In August 2025, the University of Pennsylvania experienced a data breach targeting its Oracle E-Business Suite, attributed to the Clop ransomware group. Attackers exploited a zero-day vulnerability, compromising personal information of 1,488 individuals, with a potential for more. The breach utilized advanced tactics such as SQL injection and remote file copying, with involvement of Cobalt Strike for persistence. Known indicators of compromise include specific Trojans and IP addresses, hinting at broader malicious activity. The breach reflects a larger campaign exploiting educational institutions, impacting similar entities like Harvard and Stanford.

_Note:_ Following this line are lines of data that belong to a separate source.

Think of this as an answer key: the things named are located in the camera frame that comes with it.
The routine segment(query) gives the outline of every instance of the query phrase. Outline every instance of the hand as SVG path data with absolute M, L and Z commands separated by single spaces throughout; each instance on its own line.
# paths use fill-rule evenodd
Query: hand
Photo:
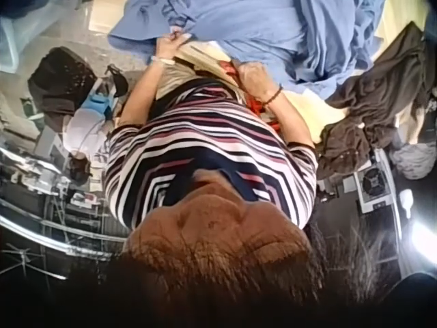
M 266 67 L 256 61 L 241 64 L 232 61 L 240 76 L 246 92 L 263 103 L 269 101 L 278 92 L 279 85 L 268 75 Z
M 165 34 L 157 40 L 155 56 L 163 59 L 173 59 L 179 47 L 191 38 L 189 33 L 182 34 L 182 29 L 179 27 L 174 27 L 172 30 L 172 33 Z

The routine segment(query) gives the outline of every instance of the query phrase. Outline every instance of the tiled floor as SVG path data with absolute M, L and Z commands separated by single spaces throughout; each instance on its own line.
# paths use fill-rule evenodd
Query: tiled floor
M 27 79 L 53 47 L 66 46 L 73 50 L 91 65 L 98 76 L 104 74 L 110 63 L 124 71 L 144 67 L 142 60 L 115 50 L 107 41 L 108 32 L 123 14 L 125 2 L 93 0 L 83 3 L 26 46 L 20 55 L 16 74 L 0 72 L 0 115 L 8 119 L 10 130 L 32 139 L 38 136 L 34 124 L 25 119 L 20 99 L 29 97 Z M 24 149 L 33 148 L 31 142 L 21 138 L 13 141 Z

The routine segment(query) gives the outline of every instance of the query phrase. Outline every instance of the bracelet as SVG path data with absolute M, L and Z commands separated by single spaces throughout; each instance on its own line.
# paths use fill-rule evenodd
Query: bracelet
M 176 62 L 172 59 L 165 59 L 165 58 L 160 58 L 157 56 L 152 56 L 152 61 L 153 62 L 161 62 L 164 63 L 166 65 L 174 65 Z
M 282 85 L 280 84 L 280 85 L 279 85 L 279 89 L 278 89 L 278 91 L 276 91 L 276 94 L 274 94 L 273 97 L 270 98 L 269 100 L 267 100 L 266 102 L 263 102 L 262 105 L 263 105 L 263 106 L 267 106 L 268 104 L 270 104 L 274 99 L 277 98 L 277 96 L 279 96 L 279 94 L 281 93 L 282 90 L 283 90 L 283 87 L 282 87 Z

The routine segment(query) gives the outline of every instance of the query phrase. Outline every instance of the white cloth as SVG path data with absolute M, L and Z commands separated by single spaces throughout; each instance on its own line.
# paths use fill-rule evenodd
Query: white cloth
M 68 122 L 63 135 L 65 149 L 68 152 L 82 152 L 91 161 L 107 139 L 100 130 L 104 122 L 104 115 L 97 111 L 79 108 Z

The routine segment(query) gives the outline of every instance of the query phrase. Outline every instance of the light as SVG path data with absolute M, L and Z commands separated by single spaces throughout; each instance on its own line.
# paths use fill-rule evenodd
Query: light
M 437 236 L 422 223 L 414 222 L 412 243 L 423 256 L 437 264 Z

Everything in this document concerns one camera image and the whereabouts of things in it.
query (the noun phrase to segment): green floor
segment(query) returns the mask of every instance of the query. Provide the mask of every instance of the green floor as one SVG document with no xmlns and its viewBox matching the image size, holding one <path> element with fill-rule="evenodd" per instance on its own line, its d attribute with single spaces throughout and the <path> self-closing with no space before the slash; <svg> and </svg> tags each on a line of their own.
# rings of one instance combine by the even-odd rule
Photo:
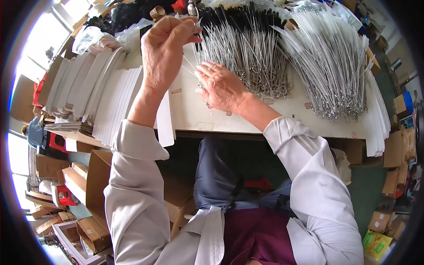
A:
<svg viewBox="0 0 424 265">
<path fill-rule="evenodd" d="M 370 48 L 376 53 L 381 66 L 375 79 L 386 103 L 389 116 L 394 114 L 393 99 L 397 96 L 390 74 L 385 67 L 387 59 L 382 51 L 378 51 L 371 43 Z M 178 137 L 175 145 L 168 147 L 170 159 L 160 161 L 163 167 L 170 167 L 188 178 L 194 178 L 198 163 L 198 146 L 201 139 Z M 279 159 L 272 153 L 265 141 L 224 140 L 234 160 L 232 166 L 237 175 L 243 174 L 246 178 L 267 177 L 273 187 L 278 187 L 286 178 L 287 172 Z M 72 162 L 82 162 L 88 165 L 89 154 L 72 153 L 69 156 Z M 375 207 L 383 200 L 381 194 L 387 170 L 382 166 L 353 167 L 352 183 L 348 186 L 358 223 L 359 232 L 364 237 L 368 223 L 371 220 Z M 75 206 L 72 212 L 77 218 L 89 215 L 84 207 Z"/>
</svg>

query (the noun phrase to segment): blue shirt
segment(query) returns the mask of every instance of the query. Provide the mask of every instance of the blue shirt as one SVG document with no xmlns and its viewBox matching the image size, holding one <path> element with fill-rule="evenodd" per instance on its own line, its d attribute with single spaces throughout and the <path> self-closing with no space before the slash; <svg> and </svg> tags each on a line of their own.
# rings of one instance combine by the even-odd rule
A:
<svg viewBox="0 0 424 265">
<path fill-rule="evenodd" d="M 46 149 L 47 131 L 41 127 L 39 122 L 40 118 L 35 117 L 28 125 L 28 144 L 35 149 L 37 149 L 37 146 L 41 146 L 43 149 Z"/>
</svg>

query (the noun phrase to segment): red stool
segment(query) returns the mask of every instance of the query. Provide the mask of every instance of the red stool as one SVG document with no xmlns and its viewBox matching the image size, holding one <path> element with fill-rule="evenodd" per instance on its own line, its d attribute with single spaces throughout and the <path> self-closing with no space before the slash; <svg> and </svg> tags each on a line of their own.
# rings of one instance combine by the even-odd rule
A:
<svg viewBox="0 0 424 265">
<path fill-rule="evenodd" d="M 69 206 L 77 205 L 77 203 L 75 203 L 72 200 L 71 191 L 65 185 L 56 186 L 56 188 L 57 188 L 57 199 L 58 199 L 60 205 L 69 205 Z M 64 198 L 59 197 L 59 194 L 61 192 L 63 192 Z"/>
<path fill-rule="evenodd" d="M 51 148 L 57 149 L 59 151 L 62 151 L 63 153 L 71 153 L 69 151 L 66 151 L 66 142 L 65 142 L 65 139 L 62 136 L 57 135 L 57 134 L 52 133 L 52 132 L 50 132 L 49 146 Z"/>
</svg>

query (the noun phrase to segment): hand
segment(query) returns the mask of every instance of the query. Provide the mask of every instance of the hand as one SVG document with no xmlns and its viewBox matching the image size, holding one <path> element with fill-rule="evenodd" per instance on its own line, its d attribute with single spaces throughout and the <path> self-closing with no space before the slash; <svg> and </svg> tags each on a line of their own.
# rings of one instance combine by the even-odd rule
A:
<svg viewBox="0 0 424 265">
<path fill-rule="evenodd" d="M 201 31 L 195 31 L 195 22 L 194 17 L 166 16 L 142 37 L 143 89 L 159 89 L 160 94 L 168 90 L 180 71 L 183 45 L 202 42 L 193 35 Z"/>
<path fill-rule="evenodd" d="M 204 61 L 197 66 L 195 74 L 204 87 L 196 92 L 213 108 L 237 113 L 237 108 L 251 94 L 238 76 L 221 64 Z"/>
</svg>

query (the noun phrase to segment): white lab coat
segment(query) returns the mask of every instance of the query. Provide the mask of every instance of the white lab coat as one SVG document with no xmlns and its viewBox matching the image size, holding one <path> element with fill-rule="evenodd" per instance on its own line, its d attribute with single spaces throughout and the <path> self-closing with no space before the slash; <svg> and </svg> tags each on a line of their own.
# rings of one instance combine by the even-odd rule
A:
<svg viewBox="0 0 424 265">
<path fill-rule="evenodd" d="M 288 118 L 264 131 L 292 180 L 287 231 L 298 265 L 363 264 L 361 236 L 346 185 L 327 141 Z M 218 265 L 224 256 L 224 215 L 199 211 L 169 242 L 163 179 L 155 160 L 169 158 L 152 128 L 123 120 L 112 147 L 106 219 L 116 264 Z"/>
</svg>

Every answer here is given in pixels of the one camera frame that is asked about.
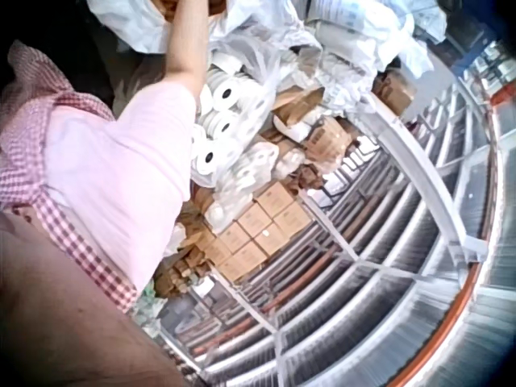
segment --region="person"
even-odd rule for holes
[[[82,93],[45,53],[19,40],[10,46],[16,80],[0,103],[0,206],[45,234],[124,312],[151,280],[189,199],[207,45],[208,1],[180,0],[163,80],[139,91],[117,120],[84,93],[80,73]]]
[[[0,212],[2,385],[186,385],[174,363],[74,262]]]

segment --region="red gingham apron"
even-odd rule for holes
[[[8,59],[16,82],[5,88],[0,103],[0,208],[32,206],[52,241],[125,313],[136,301],[135,286],[120,278],[76,232],[50,198],[44,173],[44,141],[55,106],[71,106],[110,121],[114,117],[98,98],[75,92],[42,52],[15,41]]]

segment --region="metal shelving rack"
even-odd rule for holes
[[[359,123],[371,154],[348,159],[336,188],[301,195],[315,222],[238,287],[215,272],[227,300],[162,339],[213,385],[396,385],[473,268],[493,260],[504,179],[491,176],[502,150],[516,152],[516,135],[500,136],[496,121],[486,133],[476,79],[466,73],[444,90],[414,133],[377,101]],[[429,377],[438,354],[411,380]]]

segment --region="pink shirt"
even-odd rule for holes
[[[45,170],[52,198],[138,291],[152,278],[189,199],[194,96],[162,81],[139,91],[116,122],[59,106]]]

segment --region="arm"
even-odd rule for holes
[[[170,34],[165,80],[173,79],[199,98],[206,77],[208,0],[180,0]]]
[[[31,385],[184,385],[173,362],[81,269],[0,211],[0,359]]]

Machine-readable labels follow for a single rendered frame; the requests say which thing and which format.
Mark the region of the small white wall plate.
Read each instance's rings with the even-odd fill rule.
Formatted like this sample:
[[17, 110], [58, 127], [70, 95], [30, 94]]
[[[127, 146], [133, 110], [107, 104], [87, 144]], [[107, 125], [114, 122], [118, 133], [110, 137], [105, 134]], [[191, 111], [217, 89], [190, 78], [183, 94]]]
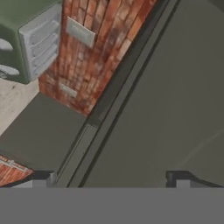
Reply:
[[75, 90], [66, 86], [63, 83], [59, 84], [59, 90], [60, 90], [60, 96], [64, 98], [67, 98], [67, 97], [75, 98], [77, 96], [77, 92]]

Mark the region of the green appliance with white grille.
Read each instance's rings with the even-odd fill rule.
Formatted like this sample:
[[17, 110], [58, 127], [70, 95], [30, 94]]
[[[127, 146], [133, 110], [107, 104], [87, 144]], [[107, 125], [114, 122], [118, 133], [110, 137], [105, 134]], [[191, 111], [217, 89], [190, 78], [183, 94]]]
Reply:
[[62, 0], [0, 0], [0, 78], [35, 81], [57, 59]]

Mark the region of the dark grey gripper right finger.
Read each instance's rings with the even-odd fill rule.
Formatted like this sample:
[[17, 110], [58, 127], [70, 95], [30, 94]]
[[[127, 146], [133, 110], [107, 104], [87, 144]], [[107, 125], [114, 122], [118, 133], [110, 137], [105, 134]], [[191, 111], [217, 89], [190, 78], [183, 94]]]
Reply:
[[167, 171], [165, 178], [167, 188], [223, 188], [223, 185], [197, 178], [189, 171]]

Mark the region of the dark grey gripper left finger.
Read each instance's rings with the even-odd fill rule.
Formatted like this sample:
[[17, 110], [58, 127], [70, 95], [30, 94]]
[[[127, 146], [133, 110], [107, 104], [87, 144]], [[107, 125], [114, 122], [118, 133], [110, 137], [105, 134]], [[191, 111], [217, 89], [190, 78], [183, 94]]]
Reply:
[[56, 183], [54, 171], [35, 171], [26, 178], [7, 184], [10, 188], [50, 188]]

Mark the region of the grey cabinet door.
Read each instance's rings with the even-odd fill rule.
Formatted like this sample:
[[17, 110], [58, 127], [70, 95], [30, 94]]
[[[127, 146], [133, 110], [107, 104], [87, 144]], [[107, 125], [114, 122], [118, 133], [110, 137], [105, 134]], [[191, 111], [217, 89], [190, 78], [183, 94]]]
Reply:
[[163, 187], [168, 171], [224, 186], [224, 0], [180, 0], [82, 184]]

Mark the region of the large white wall plate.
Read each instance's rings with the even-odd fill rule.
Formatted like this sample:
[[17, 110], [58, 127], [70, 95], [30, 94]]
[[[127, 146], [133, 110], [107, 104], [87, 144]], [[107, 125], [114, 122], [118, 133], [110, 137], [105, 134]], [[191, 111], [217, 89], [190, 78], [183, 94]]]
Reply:
[[92, 48], [94, 45], [95, 33], [70, 17], [67, 18], [66, 33], [79, 40], [85, 46]]

>>Outpace Attackers With AI-Based Automated Penetration Testing

Impact:

Attackers stole personal information belonging to 1,488 individuals from Oracle E-Business Suite servers, with potential for a larger number of impacted individuals; part of a larger campaign involving Clop ransomware gang exploiting a zero-day Oracle EBS vulnerability.

Details:

The breach involved exploitation of a zero-day vulnerability in Oracle E-Business Suite (EBS) tied to MITRE ATT&CK technique T1190 (Exploit Public-Facing Application) and later lateral movement via T1075 (Remote File Copy). The Clop ransomware group used a crafted HTTP request bypassing authentication mechanisms, leading to unauthorized access to the database servers hosting personal data. PoC code behavior showed SQL injection patterns combined with custom payloads deploying Cobalt Strike beacons for persistence. IOCs include known Clop IPs 185.220.101.5, 185.220.101.6, hashes of Trojan loaders (e.g., SHA256: da39a3ee5e6b4b0d3255bfef95601890afd80709), domain names clop-service[.]com, file names _ebs_loader.dll, registry modifications under HKLM\Software\OracleEBS with unusual entries. Log artifacts feature HTTP 401 bypass failures, unusual login times, and database error logs of invalid query patterns indicating injection attempts.

Remediation:

Oracle released critical patches in their July 2025 CPU (Critical Patch Update) addressing this zero-day vulnerability. Immediate patching is strongly advised. Temporary mitigations include restricting public network access to Oracle EBS servers and deploying Web Application Firewalls (WAF) with custom rules to detect injection payloads. Monitoring logs for IOCs and unusual activity is recommended while forensic analysis and incident response is ongoing.

Takeaway for CISO:

This breach highlights the risks of zero-day vulnerabilities in critical enterprise applications used by educational institutions. Clop’s ability to leverage the Oracle EBS flaw for data exfiltration and ransom demonstrates the need for proactive patch management and vigilant monitoring of application-layer traffic. CISOs should enforce strict access controls and invest in advanced threat detection capabilities focused on anomaly detection at the application level.